WHAT THE TASK ASKS - Line by line, transcribe the data below exactly and pass over the images.

--- MATERIAL SHOWN ---

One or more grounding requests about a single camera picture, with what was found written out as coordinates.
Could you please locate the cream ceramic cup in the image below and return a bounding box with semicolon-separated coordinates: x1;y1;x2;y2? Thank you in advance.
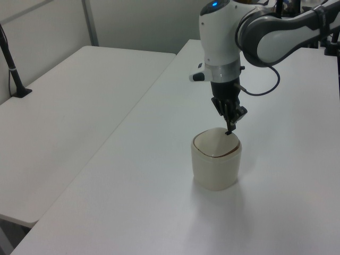
191;127;243;192

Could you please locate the grey metal partition post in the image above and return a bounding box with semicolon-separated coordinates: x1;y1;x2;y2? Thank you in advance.
80;0;99;47

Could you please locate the black mount clamp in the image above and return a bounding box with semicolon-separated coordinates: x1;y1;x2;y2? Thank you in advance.
323;33;340;57

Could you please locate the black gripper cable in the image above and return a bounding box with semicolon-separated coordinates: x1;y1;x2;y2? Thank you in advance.
233;63;282;97

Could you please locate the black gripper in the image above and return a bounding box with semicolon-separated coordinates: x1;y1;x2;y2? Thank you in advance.
211;78;249;136

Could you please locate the black pole with clamp base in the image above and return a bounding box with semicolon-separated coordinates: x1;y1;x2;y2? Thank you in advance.
0;23;33;99

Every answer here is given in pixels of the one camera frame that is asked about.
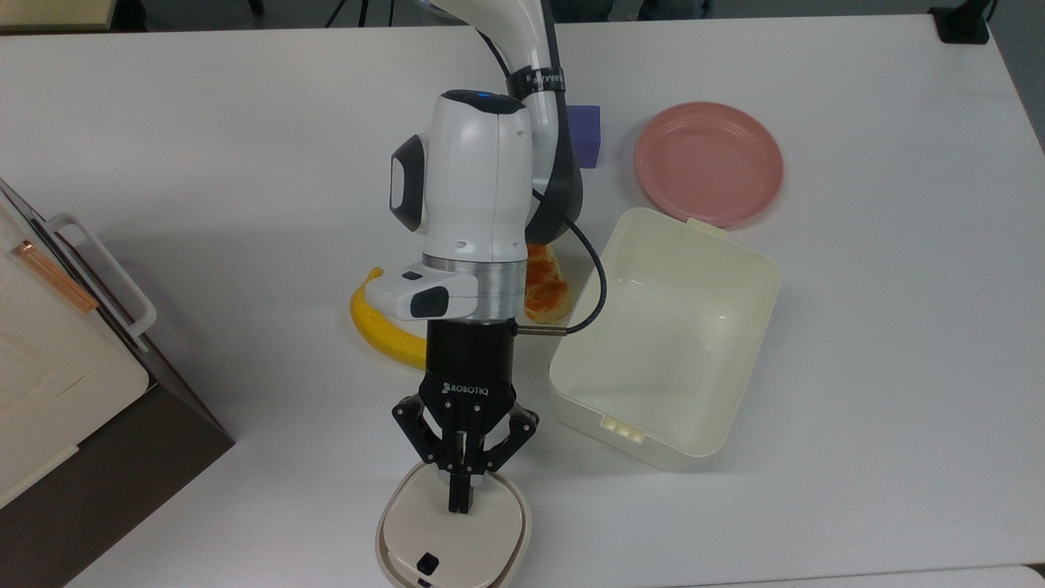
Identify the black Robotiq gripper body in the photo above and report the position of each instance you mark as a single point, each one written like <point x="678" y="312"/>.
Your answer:
<point x="472" y="367"/>

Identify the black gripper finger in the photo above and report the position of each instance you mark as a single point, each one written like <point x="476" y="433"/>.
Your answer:
<point x="416" y="425"/>
<point x="510" y="433"/>

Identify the beige trash can swing lid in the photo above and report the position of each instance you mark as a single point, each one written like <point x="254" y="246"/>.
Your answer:
<point x="482" y="547"/>

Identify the beige trash can body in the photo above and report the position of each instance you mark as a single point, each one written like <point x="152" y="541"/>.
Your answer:
<point x="380" y="551"/>

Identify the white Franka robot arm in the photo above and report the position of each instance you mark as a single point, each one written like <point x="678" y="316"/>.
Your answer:
<point x="473" y="180"/>

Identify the toy sushi with orange topping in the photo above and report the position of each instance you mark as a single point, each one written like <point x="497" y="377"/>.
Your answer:
<point x="545" y="294"/>

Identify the yellow toy banana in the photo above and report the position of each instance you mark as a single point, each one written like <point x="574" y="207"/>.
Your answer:
<point x="375" y="327"/>

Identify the cream rectangular plastic container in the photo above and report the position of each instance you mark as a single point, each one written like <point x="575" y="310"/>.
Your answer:
<point x="669" y="351"/>

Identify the purple foam cube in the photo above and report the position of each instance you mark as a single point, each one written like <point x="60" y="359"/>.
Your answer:
<point x="586" y="135"/>

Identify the dark brown wooden box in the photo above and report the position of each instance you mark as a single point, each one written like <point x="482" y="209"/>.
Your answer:
<point x="122" y="490"/>

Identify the pink plastic plate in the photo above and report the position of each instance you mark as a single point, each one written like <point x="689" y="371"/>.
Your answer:
<point x="709" y="163"/>

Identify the cream toy cabinet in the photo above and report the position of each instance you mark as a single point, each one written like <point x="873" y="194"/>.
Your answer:
<point x="49" y="384"/>

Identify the copper strip on cabinet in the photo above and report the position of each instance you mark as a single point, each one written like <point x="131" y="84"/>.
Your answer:
<point x="57" y="278"/>

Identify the black table clamp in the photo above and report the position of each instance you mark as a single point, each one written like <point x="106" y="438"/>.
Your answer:
<point x="963" y="20"/>

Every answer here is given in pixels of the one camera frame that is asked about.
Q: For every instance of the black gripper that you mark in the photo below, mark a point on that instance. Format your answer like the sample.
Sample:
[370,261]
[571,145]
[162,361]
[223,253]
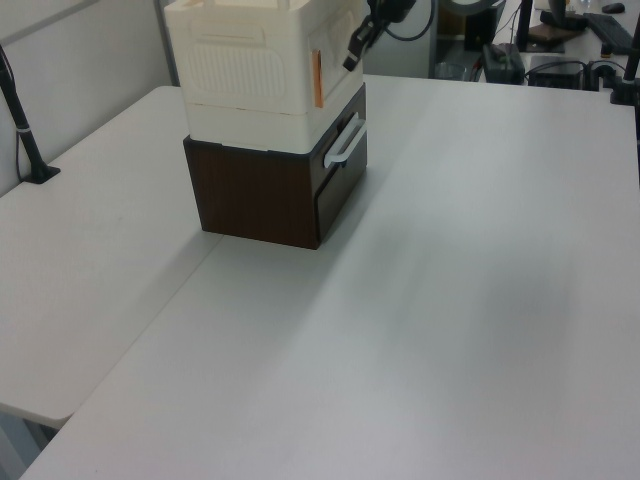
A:
[392,9]

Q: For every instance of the cream plastic cabinet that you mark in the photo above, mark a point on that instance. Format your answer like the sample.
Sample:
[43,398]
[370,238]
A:
[235,65]

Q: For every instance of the black power supply box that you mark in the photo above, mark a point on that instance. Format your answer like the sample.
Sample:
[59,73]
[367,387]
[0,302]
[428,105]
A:
[555,75]

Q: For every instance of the clear glass cup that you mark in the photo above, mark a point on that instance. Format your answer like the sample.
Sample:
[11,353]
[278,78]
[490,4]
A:
[450,71]

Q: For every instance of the dark brown drawer unit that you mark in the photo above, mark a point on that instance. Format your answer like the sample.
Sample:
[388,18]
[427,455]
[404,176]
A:
[250,195]

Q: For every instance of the black camera stand pole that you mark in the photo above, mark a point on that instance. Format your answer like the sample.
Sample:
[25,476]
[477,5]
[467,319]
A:
[22,130]

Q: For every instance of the black monitor stand pole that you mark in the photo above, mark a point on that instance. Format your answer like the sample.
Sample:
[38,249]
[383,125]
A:
[525,25]

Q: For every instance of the cream cabinet door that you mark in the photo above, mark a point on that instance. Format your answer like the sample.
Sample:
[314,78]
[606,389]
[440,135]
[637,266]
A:
[340,50]

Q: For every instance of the black box with green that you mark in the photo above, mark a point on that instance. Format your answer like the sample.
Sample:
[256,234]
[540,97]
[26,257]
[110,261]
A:
[502,62]

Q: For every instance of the grey partition post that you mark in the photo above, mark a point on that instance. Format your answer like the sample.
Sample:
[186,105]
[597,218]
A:
[167,55]

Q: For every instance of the black keyboard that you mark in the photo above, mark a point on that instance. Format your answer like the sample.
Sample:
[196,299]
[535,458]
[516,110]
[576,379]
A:
[610,32]

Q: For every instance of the brown wooden board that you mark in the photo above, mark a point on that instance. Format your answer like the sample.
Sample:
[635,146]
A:
[547,35]

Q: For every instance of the black computer mouse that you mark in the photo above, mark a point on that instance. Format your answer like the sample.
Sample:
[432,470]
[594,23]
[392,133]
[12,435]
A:
[613,7]

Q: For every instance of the black clamp stand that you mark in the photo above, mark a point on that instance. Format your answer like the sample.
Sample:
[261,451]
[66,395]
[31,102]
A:
[625,87]

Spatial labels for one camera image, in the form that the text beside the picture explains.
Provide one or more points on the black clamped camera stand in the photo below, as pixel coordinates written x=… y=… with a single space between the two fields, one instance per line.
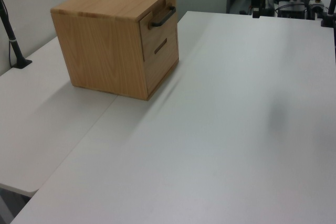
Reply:
x=328 y=19

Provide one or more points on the black equipment box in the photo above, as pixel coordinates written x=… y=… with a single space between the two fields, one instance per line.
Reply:
x=291 y=11

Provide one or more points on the wooden drawer with slot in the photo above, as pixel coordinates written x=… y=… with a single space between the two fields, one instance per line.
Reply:
x=162 y=69

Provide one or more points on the wooden drawer cabinet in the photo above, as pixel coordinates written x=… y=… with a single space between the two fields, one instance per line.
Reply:
x=99 y=45

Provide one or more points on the silver bracket with black knob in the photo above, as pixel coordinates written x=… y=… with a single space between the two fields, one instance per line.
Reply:
x=316 y=5

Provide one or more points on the black camera stand pole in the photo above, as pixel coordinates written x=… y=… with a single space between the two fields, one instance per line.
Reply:
x=13 y=43

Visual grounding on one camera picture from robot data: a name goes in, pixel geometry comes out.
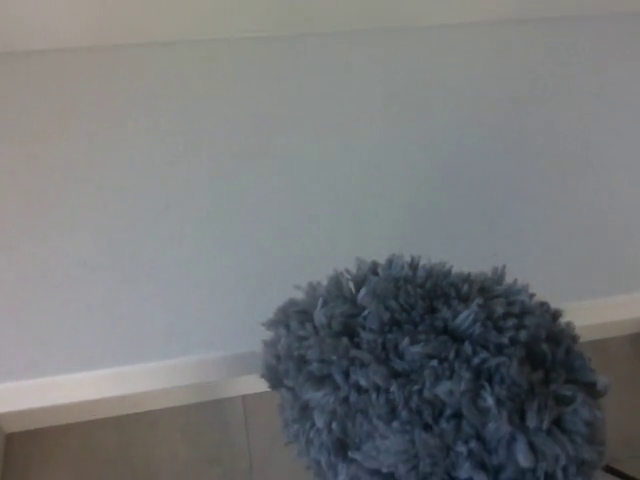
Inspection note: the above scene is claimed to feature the grey fluffy microfibre duster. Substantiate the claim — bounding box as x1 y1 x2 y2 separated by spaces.
259 253 611 480

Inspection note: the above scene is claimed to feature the white table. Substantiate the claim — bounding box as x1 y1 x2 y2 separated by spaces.
0 19 640 436

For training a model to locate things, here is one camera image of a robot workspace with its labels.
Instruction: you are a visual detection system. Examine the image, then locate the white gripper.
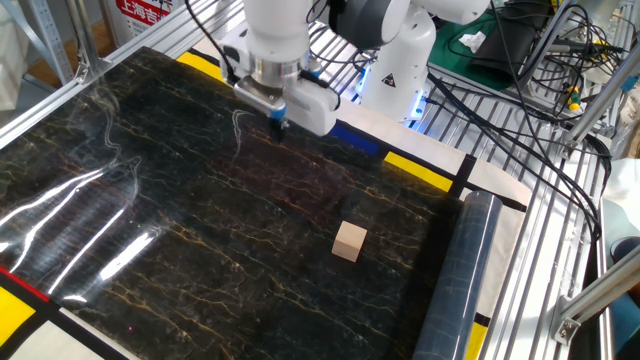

---

ANSWER FOR THE TASK -
One or more grounding requests about a single camera picture, with what was found written out as coordinates.
Could you please locate the cream ceramic cup in the image below and return a bounding box with semicolon-separated coordinates: x1;y1;x2;y2? Thank you in advance.
191;127;243;192

Could you please locate the grey metal partition post in the image above and return a bounding box with semicolon-separated coordinates: x1;y1;x2;y2? Thank you in advance.
80;0;99;47

Could you please locate the black mount clamp in the image above and return a bounding box with semicolon-separated coordinates: x1;y1;x2;y2? Thank you in advance.
323;33;340;57

Could you please locate the black gripper cable in the image above and return a bounding box with semicolon-separated coordinates: x1;y1;x2;y2? Thank you in advance.
233;63;282;97

Could you please locate the black gripper in the image above and return a bounding box with semicolon-separated coordinates: x1;y1;x2;y2? Thank you in advance.
211;78;249;136

Could you please locate the black pole with clamp base in the image above and return a bounding box with semicolon-separated coordinates: x1;y1;x2;y2? Thank you in advance.
0;23;33;99

Every answer here is given in pixels of the one camera frame that is asked about.
Identify the black Robotiq gripper body in the photo above and report the position of each instance you mark as a single point, each one written like <point x="678" y="312"/>.
Your answer:
<point x="472" y="367"/>

Identify the black gripper finger in the photo above and report the position of each instance you mark as a single point, each one written like <point x="476" y="433"/>.
Your answer:
<point x="416" y="425"/>
<point x="510" y="433"/>

Identify the beige trash can swing lid in the photo above and report the position of each instance you mark as a single point, each one written like <point x="254" y="246"/>.
Your answer:
<point x="482" y="547"/>

Identify the beige trash can body in the photo above and report the position of each instance you mark as a single point, each one written like <point x="152" y="541"/>.
Your answer:
<point x="380" y="551"/>

Identify the white Franka robot arm in the photo above and report the position of each instance you mark as a single point, each one written like <point x="678" y="316"/>.
Your answer:
<point x="473" y="180"/>

Identify the toy sushi with orange topping in the photo above and report the position of each instance you mark as a single point, each one written like <point x="497" y="377"/>.
Your answer:
<point x="545" y="294"/>

Identify the yellow toy banana in the photo above and report the position of each instance you mark as a single point, each one written like <point x="574" y="207"/>.
Your answer:
<point x="375" y="327"/>

Identify the cream rectangular plastic container in the photo above and report the position of each instance you mark as a single point, each one written like <point x="575" y="310"/>.
Your answer:
<point x="669" y="351"/>

Identify the purple foam cube in the photo above and report the position of each instance you mark as a single point, each one written like <point x="60" y="359"/>.
Your answer:
<point x="586" y="135"/>

Identify the dark brown wooden box in the photo above and report the position of each instance you mark as a single point, each one written like <point x="482" y="209"/>.
Your answer:
<point x="122" y="490"/>

Identify the pink plastic plate in the photo above and report the position of each instance you mark as a single point, each one written like <point x="689" y="371"/>.
Your answer:
<point x="709" y="163"/>

Identify the cream toy cabinet in the photo above and report the position of each instance you mark as a single point, each one written like <point x="873" y="194"/>.
Your answer:
<point x="49" y="384"/>

Identify the copper strip on cabinet in the photo above and report the position of each instance you mark as a single point, each one written like <point x="131" y="84"/>.
Your answer:
<point x="57" y="278"/>

Identify the black table clamp in the photo above and report the position of each instance you mark as a single point, each one written like <point x="106" y="438"/>.
Your answer:
<point x="963" y="20"/>

Every answer here is given in pixels of the one camera frame that is asked about.
Q: For every instance of the black gripper that you mark in the photo below, mark a point on that instance. Format your answer like the sample.
Sample:
[370,261]
[571,145]
[162,361]
[223,253]
A:
[392,9]

Q: For every instance of the cream plastic cabinet that you mark in the photo above, mark a point on that instance. Format your answer like the sample.
Sample:
[43,398]
[370,238]
A:
[235,65]

Q: For every instance of the black power supply box that you mark in the photo above, mark a point on that instance. Format your answer like the sample.
Sample:
[59,73]
[367,387]
[0,302]
[428,105]
A:
[555,75]

Q: For every instance of the clear glass cup that you mark in the photo above, mark a point on that instance. Format your answer like the sample.
Sample:
[11,353]
[278,78]
[490,4]
A:
[450,71]

Q: For every instance of the dark brown drawer unit that you mark in the photo above, mark a point on that instance. Format your answer like the sample.
Sample:
[388,18]
[427,455]
[404,176]
A:
[250,195]

Q: For every instance of the black camera stand pole that you mark in the photo above, mark a point on that instance. Format your answer like the sample.
Sample:
[25,476]
[477,5]
[467,319]
A:
[22,130]

Q: For every instance of the black monitor stand pole that you mark in the photo above, mark a point on that instance. Format your answer like the sample.
Sample:
[38,249]
[383,125]
A:
[525,25]

Q: For every instance of the cream cabinet door that you mark in the photo above, mark a point on that instance. Format your answer like the sample.
Sample:
[314,78]
[606,389]
[440,135]
[637,266]
A:
[340,50]

Q: For every instance of the black box with green that you mark in the photo above, mark a point on that instance. Format your answer like the sample.
Sample:
[256,234]
[540,97]
[26,257]
[110,261]
A:
[502,62]

Q: For every instance of the grey partition post that you mark in the photo above, mark a point on that instance. Format your answer like the sample.
Sample:
[186,105]
[597,218]
A:
[167,55]

Q: For every instance of the black keyboard that you mark in the photo above, mark a point on that instance. Format your answer like the sample.
Sample:
[196,299]
[535,458]
[516,110]
[576,379]
A:
[610,32]

Q: For every instance of the brown wooden board that you mark in the photo above, mark a point on that instance. Format your answer like the sample.
Sample:
[635,146]
A:
[547,35]

Q: For every instance of the black computer mouse that you mark in the photo above, mark a point on that instance. Format your answer like the sample.
Sample:
[432,470]
[594,23]
[392,133]
[12,435]
A:
[613,7]

Q: For every instance of the black clamp stand that you mark in the photo above, mark a point on that instance. Format your answer like the sample.
Sample:
[261,451]
[66,395]
[31,102]
A:
[625,87]

Spatial labels for one camera image, in the form that the text beside the picture explains.
Provide one or more points on the black clamped camera stand in the photo below, as pixel coordinates written x=… y=… with a single space between the two fields, one instance per line.
Reply:
x=328 y=19

Provide one or more points on the black equipment box in the photo above, as pixel coordinates written x=… y=… with a single space between the two fields, one instance per line.
Reply:
x=291 y=11

Provide one or more points on the wooden drawer with slot in the photo above, as pixel coordinates written x=… y=… with a single space between the two fields, one instance per line.
Reply:
x=162 y=69

Provide one or more points on the wooden drawer cabinet in the photo above, as pixel coordinates written x=… y=… with a single space between the two fields, one instance per line.
Reply:
x=99 y=45

Provide one or more points on the silver bracket with black knob in the photo above, as pixel coordinates written x=… y=… with a single space between the two fields, one instance per line.
Reply:
x=316 y=5

Provide one or more points on the black camera stand pole in the photo above, as pixel coordinates written x=… y=… with a single space between the two fields, one instance per line.
Reply:
x=13 y=43

Visual grounding on one camera picture from robot data: a name goes in, pixel geometry comes out.
Inspection note: the above scene is claimed to feature the grey fluffy microfibre duster. Substantiate the claim — bounding box as x1 y1 x2 y2 separated by spaces.
259 253 611 480

Inspection note: the above scene is claimed to feature the white table. Substantiate the claim — bounding box as x1 y1 x2 y2 separated by spaces.
0 19 640 436

For training a model to locate things, here is one camera image of a robot workspace with its labels.
Instruction: you are a visual detection system. Examine the image, then locate the white gripper.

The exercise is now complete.